Wherever a line holds the word "left", copy that line from the data.

*EXERCISE DATA*
========================================================================

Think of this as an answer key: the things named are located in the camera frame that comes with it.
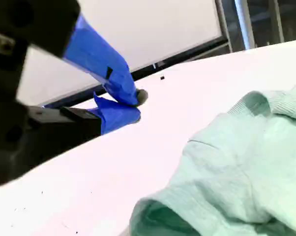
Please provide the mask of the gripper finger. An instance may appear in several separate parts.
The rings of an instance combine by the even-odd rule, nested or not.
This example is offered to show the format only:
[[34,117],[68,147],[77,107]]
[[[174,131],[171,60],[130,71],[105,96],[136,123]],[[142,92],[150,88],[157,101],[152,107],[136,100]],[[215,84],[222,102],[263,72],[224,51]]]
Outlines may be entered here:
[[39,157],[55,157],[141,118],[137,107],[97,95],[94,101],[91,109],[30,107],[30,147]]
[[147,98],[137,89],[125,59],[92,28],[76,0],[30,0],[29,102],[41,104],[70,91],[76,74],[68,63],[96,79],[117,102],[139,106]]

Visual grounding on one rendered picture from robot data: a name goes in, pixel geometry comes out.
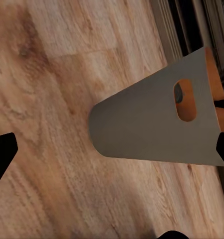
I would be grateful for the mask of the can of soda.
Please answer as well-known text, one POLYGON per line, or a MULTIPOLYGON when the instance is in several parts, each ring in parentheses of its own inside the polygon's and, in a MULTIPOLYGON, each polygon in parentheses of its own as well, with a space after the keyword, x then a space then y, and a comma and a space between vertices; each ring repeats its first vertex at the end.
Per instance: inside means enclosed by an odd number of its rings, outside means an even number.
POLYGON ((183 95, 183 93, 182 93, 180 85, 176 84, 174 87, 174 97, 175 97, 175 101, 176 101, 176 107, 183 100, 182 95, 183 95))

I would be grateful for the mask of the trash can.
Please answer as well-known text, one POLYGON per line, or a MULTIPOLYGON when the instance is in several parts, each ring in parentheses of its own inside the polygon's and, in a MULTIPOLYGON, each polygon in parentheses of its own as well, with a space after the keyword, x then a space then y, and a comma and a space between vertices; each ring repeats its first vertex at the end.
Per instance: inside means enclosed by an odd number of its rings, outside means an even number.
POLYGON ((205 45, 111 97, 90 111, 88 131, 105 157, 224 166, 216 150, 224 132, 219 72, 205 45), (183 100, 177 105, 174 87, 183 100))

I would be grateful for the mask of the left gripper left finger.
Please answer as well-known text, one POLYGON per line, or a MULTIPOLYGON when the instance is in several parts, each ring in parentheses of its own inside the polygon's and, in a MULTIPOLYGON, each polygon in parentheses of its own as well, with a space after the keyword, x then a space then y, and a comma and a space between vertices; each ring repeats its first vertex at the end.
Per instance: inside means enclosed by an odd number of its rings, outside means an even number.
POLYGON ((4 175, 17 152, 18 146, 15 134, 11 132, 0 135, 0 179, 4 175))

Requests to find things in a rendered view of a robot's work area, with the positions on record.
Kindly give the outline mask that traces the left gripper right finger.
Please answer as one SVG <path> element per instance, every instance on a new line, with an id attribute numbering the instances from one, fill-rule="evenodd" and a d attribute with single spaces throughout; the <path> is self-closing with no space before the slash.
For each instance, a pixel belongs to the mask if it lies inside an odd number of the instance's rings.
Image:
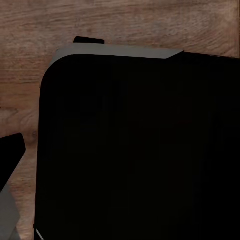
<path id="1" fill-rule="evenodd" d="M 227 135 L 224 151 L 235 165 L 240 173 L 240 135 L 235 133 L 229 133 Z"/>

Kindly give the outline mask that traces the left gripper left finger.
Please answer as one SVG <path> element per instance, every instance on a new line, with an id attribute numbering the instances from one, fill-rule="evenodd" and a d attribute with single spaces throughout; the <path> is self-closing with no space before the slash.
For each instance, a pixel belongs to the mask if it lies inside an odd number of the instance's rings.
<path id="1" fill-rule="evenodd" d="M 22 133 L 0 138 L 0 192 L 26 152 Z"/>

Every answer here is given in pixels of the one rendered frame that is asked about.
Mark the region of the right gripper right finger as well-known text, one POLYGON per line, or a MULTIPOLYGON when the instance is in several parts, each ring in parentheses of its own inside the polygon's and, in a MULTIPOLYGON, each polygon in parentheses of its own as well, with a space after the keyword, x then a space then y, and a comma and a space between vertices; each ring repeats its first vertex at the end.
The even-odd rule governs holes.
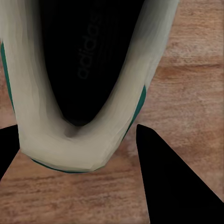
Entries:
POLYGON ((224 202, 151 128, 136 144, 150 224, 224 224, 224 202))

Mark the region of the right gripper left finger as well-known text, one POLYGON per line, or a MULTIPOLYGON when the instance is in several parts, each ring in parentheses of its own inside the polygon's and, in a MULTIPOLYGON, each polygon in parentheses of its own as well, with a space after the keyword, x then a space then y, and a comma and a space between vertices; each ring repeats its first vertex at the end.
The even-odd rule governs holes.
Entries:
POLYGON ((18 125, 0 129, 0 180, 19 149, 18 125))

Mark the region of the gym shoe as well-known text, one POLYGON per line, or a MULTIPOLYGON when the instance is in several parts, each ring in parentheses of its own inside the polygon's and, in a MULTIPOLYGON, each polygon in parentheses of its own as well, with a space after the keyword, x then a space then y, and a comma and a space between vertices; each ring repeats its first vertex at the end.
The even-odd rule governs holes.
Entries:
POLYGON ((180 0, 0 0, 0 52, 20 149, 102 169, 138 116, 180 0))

========================================================================

*WRITTEN SOLUTION*
I would be grateful for the mask of the left gripper left finger.
Kindly give the outline mask that traces the left gripper right finger.
Kindly give the outline mask that traces the left gripper left finger.
Mark the region of the right gripper left finger as well-known text, one POLYGON per line, or a MULTIPOLYGON when the instance is in several parts, each ring in parentheses of its own inside the polygon's and, in a MULTIPOLYGON, each polygon in parentheses of its own as well, with a space after the keyword, x then a space then y, and a comma and a space between vertices; each ring repeats its first vertex at the end.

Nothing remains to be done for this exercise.